*What the exercise asks*: Lines in the listing below containing the string "frame" are to be identified and copied.

*Task input*:
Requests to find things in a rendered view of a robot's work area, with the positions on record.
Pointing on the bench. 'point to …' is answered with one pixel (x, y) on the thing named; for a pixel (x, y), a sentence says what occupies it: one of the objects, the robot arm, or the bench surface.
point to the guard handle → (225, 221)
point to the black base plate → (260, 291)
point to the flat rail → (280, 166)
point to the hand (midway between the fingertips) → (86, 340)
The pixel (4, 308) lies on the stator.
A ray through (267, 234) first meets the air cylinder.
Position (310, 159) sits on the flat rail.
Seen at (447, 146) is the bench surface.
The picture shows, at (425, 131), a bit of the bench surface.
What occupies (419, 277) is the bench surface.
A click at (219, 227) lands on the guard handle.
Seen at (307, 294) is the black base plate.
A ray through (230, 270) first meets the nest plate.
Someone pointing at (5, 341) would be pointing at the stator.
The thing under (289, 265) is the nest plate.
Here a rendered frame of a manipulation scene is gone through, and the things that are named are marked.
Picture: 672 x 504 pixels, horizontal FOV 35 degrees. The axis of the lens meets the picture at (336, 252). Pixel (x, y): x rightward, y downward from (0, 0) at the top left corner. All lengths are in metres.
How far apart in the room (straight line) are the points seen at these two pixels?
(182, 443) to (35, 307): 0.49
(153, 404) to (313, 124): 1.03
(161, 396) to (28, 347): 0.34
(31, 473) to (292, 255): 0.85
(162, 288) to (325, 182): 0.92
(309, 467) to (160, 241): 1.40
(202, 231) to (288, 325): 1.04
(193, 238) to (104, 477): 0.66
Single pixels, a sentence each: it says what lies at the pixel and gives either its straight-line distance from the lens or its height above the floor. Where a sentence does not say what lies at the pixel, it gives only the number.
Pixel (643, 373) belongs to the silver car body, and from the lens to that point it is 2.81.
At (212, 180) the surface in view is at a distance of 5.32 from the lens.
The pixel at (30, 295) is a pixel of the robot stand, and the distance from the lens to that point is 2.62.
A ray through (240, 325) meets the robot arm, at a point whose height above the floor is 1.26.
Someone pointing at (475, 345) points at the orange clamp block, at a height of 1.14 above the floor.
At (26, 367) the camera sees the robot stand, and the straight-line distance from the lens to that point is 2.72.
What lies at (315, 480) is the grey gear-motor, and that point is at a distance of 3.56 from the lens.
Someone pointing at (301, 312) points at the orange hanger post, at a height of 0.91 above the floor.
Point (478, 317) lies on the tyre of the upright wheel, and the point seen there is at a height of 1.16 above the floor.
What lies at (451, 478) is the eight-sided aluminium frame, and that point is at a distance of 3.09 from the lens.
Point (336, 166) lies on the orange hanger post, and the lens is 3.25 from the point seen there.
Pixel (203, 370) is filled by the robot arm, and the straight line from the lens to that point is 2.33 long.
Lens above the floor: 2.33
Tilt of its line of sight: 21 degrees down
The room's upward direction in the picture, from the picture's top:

*Result*:
Here a rendered frame of a manipulation scene is gone through, and the things that are named are marked.
What lies at (451, 478) is the eight-sided aluminium frame, and that point is at a distance of 3.09 from the lens.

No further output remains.